Initially Luke comes off as quite serious; he can sit for hours and discuss many issues. But then his face will break into a huge smile which makes all around him smile too. He is the first to give his seat to others or share his food with another. A very giving and honest person, Luke is an immense asset to our team.

Meet wildlife expert Lenkai

Lenkai Nkiinti is one of our new research assistants on Eselenkei Group Ranch. He is working with Stephanie to understand the behavior of lions and hyenas on the group ranches and their conflict with people for her PhD and the Living with Lions research.

Lenkai symbolizes a typical Maasai moran (warrior) with immense tracking skills and great knowledge of the area. In fact, he knows the terrain of Eselenkei Group Ranch like the back of his hand! His traditional wildlife knowledge is proving to be very important to the rest of the Lion Guardian team – young members are learning a lot from his invaluable experience. When he came to work with us in May of this year, he did not know Swahili or English, but he was so excited to have an opportunity at a job which would allow him to follow the wildlife he loves in an area he knows so well, he set to work to learn enough to be able to communicate with the rest of the team. Now him and Stephanie are able to spend long days in the bush chatting away in Swahili…… he’s a very fast learner!


Not only is Lenkai fantastic at tracking wildlife, he knows all about the songs and sounds of wildlife.

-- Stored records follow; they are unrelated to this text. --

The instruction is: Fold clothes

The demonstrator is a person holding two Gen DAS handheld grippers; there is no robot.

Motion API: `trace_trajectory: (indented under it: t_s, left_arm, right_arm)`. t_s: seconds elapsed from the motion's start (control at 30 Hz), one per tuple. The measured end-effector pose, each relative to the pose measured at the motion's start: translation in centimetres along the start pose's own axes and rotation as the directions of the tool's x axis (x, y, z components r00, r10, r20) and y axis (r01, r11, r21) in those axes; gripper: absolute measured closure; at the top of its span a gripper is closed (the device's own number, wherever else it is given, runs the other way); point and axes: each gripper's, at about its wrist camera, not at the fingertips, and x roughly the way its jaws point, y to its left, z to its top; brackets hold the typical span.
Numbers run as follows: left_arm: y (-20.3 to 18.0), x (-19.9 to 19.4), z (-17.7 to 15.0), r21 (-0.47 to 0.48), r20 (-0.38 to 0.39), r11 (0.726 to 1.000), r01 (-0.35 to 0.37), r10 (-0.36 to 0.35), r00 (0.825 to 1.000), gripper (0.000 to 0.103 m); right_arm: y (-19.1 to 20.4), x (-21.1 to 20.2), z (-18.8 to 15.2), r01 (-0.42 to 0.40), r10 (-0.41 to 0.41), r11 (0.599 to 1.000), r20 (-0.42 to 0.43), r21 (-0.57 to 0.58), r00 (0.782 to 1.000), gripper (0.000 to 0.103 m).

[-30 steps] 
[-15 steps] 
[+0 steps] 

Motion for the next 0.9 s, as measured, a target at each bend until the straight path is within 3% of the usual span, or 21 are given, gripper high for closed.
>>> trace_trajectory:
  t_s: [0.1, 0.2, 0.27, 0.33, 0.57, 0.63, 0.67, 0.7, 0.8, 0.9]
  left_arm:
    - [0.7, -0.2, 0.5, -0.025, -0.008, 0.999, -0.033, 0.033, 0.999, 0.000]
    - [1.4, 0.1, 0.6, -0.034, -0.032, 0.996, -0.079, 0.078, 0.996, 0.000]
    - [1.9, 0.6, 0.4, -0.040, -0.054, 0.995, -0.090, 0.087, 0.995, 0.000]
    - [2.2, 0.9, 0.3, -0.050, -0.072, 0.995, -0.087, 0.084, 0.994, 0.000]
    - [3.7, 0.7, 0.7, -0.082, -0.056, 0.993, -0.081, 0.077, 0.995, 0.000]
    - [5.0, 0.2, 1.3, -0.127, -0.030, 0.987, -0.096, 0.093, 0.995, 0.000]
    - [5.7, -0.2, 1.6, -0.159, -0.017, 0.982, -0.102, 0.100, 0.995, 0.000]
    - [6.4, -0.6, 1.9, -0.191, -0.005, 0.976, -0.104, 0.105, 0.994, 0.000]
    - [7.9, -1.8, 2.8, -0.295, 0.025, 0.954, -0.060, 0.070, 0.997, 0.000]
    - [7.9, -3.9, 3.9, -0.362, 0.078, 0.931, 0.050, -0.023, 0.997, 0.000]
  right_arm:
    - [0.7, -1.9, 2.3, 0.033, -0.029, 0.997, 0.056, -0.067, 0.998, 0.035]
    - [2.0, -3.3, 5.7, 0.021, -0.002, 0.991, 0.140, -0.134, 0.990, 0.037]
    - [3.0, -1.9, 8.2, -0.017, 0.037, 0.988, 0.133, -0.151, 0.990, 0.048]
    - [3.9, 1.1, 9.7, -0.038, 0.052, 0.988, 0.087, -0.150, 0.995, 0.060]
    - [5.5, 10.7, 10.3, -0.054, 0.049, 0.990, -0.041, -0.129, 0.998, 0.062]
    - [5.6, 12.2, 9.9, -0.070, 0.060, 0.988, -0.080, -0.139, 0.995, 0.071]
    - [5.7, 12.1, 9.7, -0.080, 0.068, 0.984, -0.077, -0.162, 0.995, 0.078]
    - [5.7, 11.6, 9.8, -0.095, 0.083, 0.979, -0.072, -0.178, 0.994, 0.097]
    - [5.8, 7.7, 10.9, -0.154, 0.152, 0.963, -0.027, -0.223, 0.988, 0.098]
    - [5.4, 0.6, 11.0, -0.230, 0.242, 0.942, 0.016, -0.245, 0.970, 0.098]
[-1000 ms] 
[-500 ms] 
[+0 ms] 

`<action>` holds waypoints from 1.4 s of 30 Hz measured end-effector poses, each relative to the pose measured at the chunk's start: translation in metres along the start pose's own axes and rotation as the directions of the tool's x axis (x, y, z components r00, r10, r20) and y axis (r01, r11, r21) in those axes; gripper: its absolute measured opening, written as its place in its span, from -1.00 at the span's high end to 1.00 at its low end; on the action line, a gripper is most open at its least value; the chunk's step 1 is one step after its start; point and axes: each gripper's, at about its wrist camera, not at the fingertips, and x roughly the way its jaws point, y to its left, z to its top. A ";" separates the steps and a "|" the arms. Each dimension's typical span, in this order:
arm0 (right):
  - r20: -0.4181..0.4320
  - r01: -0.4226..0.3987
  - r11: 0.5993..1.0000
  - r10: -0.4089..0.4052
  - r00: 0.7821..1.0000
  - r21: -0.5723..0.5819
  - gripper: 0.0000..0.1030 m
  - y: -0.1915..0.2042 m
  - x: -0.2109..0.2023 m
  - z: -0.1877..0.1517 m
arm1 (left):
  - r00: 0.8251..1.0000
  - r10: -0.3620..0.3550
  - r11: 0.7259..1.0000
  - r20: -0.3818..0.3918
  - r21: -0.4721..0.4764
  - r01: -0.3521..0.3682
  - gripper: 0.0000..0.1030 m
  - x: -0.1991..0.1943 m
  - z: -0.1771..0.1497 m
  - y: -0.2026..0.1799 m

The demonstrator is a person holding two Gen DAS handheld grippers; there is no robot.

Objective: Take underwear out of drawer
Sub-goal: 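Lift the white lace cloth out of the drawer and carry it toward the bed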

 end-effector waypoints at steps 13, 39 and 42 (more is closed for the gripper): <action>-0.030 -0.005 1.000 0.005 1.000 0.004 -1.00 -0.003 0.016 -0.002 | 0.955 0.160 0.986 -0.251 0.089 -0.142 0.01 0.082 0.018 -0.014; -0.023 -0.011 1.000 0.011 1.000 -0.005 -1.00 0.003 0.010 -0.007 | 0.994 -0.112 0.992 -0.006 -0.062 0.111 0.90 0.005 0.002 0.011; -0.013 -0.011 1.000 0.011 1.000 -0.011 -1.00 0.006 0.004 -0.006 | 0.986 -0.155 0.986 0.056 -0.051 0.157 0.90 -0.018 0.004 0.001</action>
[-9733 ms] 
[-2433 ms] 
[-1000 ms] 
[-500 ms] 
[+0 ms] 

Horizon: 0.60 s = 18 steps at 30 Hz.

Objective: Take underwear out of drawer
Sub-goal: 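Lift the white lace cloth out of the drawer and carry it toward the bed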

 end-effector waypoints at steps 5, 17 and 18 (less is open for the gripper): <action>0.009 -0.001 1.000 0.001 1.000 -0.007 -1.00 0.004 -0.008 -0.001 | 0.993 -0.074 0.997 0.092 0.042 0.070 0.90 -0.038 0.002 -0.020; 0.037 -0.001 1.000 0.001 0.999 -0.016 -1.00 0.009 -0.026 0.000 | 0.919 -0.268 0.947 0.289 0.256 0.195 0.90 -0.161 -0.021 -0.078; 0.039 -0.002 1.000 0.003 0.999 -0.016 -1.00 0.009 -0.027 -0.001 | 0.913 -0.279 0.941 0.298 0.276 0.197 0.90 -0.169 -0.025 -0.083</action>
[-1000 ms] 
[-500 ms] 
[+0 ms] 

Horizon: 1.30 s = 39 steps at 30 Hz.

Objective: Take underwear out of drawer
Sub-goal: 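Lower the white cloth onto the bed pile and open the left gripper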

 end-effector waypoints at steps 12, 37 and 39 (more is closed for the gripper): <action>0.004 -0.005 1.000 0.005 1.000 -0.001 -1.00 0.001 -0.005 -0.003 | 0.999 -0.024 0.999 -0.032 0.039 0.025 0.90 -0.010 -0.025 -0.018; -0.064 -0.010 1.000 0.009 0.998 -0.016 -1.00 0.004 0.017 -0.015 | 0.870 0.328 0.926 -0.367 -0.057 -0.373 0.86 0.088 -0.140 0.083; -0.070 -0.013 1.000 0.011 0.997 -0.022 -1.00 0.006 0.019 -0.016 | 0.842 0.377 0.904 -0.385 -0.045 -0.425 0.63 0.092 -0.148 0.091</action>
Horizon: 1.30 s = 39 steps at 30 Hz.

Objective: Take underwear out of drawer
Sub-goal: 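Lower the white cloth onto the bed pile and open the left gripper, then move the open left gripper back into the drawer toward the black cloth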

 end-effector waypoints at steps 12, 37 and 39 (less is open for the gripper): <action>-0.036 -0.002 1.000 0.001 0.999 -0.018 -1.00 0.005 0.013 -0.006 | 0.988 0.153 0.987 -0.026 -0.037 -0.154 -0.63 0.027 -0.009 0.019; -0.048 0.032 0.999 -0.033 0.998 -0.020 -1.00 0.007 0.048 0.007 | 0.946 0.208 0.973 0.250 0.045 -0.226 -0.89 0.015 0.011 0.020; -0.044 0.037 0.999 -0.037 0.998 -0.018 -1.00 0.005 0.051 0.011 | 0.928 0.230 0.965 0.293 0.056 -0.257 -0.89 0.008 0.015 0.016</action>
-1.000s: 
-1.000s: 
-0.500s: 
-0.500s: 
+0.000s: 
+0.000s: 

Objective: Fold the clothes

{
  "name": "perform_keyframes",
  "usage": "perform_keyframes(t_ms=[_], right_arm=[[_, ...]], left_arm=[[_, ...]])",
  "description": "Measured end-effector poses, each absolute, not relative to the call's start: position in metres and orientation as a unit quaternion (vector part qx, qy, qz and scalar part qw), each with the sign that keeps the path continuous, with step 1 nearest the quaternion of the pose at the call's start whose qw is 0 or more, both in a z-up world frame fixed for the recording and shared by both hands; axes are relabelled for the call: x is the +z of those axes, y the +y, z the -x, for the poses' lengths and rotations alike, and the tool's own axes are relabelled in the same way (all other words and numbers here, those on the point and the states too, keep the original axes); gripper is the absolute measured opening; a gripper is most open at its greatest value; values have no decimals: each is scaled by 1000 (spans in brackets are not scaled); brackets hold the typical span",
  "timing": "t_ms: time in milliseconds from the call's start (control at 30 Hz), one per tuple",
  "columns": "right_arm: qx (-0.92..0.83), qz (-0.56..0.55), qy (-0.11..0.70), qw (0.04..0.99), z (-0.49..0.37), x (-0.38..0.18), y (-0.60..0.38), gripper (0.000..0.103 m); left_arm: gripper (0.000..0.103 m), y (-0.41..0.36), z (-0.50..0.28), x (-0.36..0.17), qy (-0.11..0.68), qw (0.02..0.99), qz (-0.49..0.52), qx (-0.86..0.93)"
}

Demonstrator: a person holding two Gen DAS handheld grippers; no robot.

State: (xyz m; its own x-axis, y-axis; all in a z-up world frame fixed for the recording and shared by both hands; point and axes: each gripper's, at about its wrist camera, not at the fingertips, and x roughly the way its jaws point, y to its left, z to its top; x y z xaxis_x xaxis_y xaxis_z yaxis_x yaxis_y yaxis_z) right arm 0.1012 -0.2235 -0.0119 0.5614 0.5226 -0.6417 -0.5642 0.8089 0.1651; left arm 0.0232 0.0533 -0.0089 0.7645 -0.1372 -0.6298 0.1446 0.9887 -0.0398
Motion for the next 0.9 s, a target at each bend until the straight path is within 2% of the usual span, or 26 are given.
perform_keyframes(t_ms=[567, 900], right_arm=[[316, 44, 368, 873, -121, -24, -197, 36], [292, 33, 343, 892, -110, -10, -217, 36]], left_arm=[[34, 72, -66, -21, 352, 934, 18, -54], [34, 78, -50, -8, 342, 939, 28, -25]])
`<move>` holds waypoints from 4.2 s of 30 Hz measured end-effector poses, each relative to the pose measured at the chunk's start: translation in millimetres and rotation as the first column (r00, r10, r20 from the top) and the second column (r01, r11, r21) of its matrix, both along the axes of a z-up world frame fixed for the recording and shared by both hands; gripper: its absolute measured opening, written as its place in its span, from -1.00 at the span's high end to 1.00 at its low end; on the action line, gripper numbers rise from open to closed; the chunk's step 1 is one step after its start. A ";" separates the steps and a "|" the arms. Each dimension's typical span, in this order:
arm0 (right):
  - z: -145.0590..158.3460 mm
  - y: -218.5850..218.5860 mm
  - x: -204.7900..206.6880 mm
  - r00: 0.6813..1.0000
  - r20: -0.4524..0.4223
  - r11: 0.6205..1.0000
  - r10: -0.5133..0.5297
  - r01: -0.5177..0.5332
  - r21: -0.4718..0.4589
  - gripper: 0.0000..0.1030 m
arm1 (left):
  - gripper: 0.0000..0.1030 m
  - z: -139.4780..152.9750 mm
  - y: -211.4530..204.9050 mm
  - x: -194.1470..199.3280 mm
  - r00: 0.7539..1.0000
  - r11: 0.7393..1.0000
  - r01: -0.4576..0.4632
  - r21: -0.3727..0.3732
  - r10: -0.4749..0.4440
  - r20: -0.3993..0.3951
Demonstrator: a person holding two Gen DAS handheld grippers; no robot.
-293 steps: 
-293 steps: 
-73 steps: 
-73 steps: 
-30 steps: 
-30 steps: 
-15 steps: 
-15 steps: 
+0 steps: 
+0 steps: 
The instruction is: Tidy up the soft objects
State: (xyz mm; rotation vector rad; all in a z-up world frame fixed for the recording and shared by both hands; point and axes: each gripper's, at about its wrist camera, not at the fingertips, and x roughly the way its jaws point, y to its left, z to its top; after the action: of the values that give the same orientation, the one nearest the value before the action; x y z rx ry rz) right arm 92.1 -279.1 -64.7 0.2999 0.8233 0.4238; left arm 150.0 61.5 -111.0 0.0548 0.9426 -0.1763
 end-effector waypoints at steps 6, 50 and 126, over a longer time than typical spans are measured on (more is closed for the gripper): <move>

Often when he goes to the bush to track lions, he returns with snake skins, feathers of birds (of which he mimics their sounds), spines of a hedgehog, or something interesting that he came across.

Around camp Lenkai is always singing. You always know when Lenkai is around because you can hear him singing from all the way across camp. Maasai say this is a sign that a person has a light heart…. no heavy load weighs upon them.

We are pleased and proud to have Lenkai as part of our team, his contribution to our carnivore research is invaluable.

Introducing Stephanie!

Hello everyone!

This is Stephanie (or Naasha as I am called in Maasai meaning ‘rain’). I am a project biologist for Living with Lions, currently working and living in Eselenkei Group Ranch, covering this area as well as Olgulului Group Ranch. Previously I was living and working in Mbirikani Group Ranch but since early 2009 when we expanded the Lion Guardians project to Eselenkei we built a new camp and I moved over here permanently.  


Before working in Mbirikani, I worked up north at our Laikipia project site so I’ve covered a lot of ground in the areas where Living with Lions operates. People who visit us frequently ask “how did you get this job?” Well, it is a long story but in brief I have a Bachelor’s degree in Wildlife Conservation Biology and I’ve worked in many places focusing on human impact on wildlife populations namely birds & carnivores (yes, I am a birder)!

I’ve worked primarily in N. America such as in Missouri, Washington, Arizona, New Mexico and California national parks and protected areas, as well as Hawaii (Big Island) and the Bahamas (Eleuthera Is.). This photo is of myself in Laikipia with Steven Ekwanga, Lion Guardian Olubi, and a lioness that was having her collar changed.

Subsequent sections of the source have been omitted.